Exercise instructions
From the listing below, extract every line in which the word "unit" appears.
- - - - -
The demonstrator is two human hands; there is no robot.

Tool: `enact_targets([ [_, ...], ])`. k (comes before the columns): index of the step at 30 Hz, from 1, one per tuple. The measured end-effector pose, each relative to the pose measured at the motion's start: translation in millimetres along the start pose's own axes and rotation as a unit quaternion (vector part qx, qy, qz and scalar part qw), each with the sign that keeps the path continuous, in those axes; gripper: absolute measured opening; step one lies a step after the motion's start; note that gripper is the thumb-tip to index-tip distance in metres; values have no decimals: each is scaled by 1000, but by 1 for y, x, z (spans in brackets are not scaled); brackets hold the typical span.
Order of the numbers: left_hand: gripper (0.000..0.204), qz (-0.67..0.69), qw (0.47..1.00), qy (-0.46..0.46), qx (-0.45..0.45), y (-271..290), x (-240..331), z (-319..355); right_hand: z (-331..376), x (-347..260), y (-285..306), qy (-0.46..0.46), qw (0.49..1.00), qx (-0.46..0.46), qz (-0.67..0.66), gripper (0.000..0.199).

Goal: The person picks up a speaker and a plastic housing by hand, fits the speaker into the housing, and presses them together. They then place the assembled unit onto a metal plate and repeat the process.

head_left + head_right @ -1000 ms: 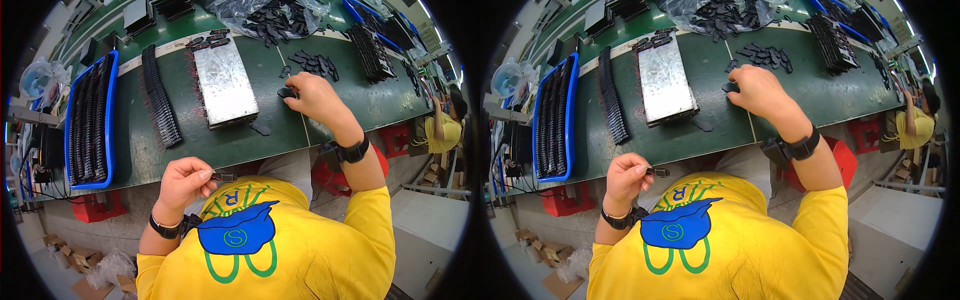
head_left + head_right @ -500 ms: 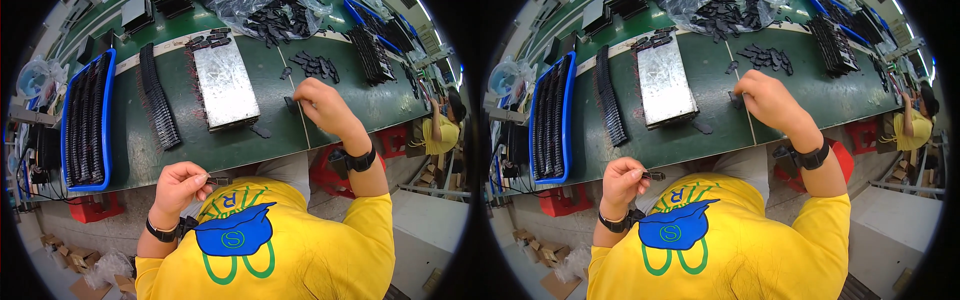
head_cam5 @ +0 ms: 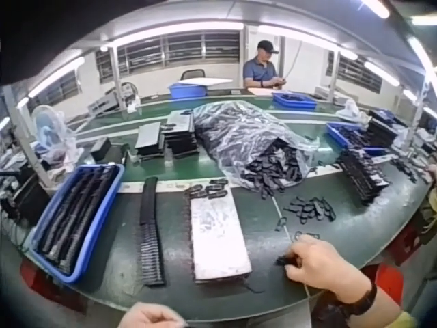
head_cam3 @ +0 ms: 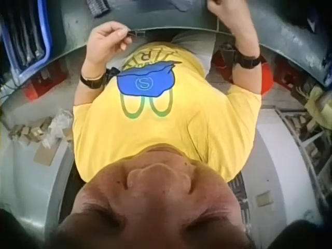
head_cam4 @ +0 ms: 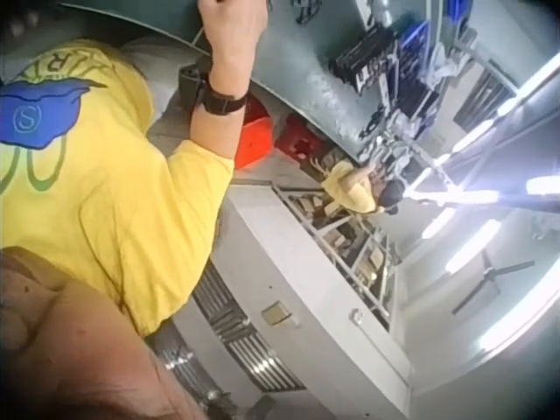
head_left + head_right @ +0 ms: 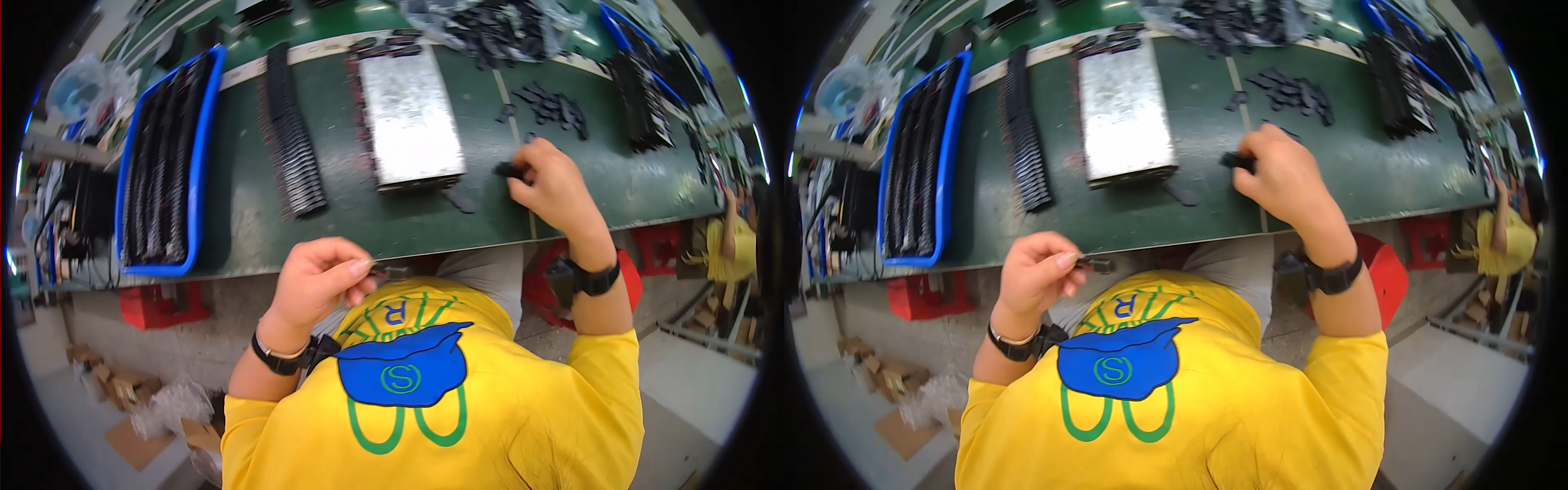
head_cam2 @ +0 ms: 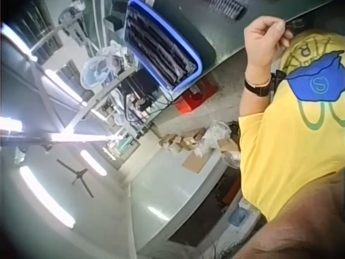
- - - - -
Response to this task
Tool: `enact_targets([ [_, ...], ])`. k (comes before the columns): index of the step at 30 Hz, from 1, one per tuple. The measured end-effector pose, each relative to the pose measured at the motion's start: translation in millimetres along the start pose's own axes and rotation as a unit quaternion (vector part qx, qy, qz and scalar part qw), each with the sign that keeps the path continuous, in those axes; gripper: absolute measured opening; step one lies a step after the motion's start; note that gripper is the thumb-tip to index-tip distance in metres; values have no decimals: each is scaled by 1000, but by 1 for y, x, z (spans in brackets are not scaled); brackets hold the typical span.
Goal: The person picks up a speaker and a plastic housing by hand, fits the speaker into the housing, and presses them together. They then place the assembled unit onto a metal plate and repeat the process.

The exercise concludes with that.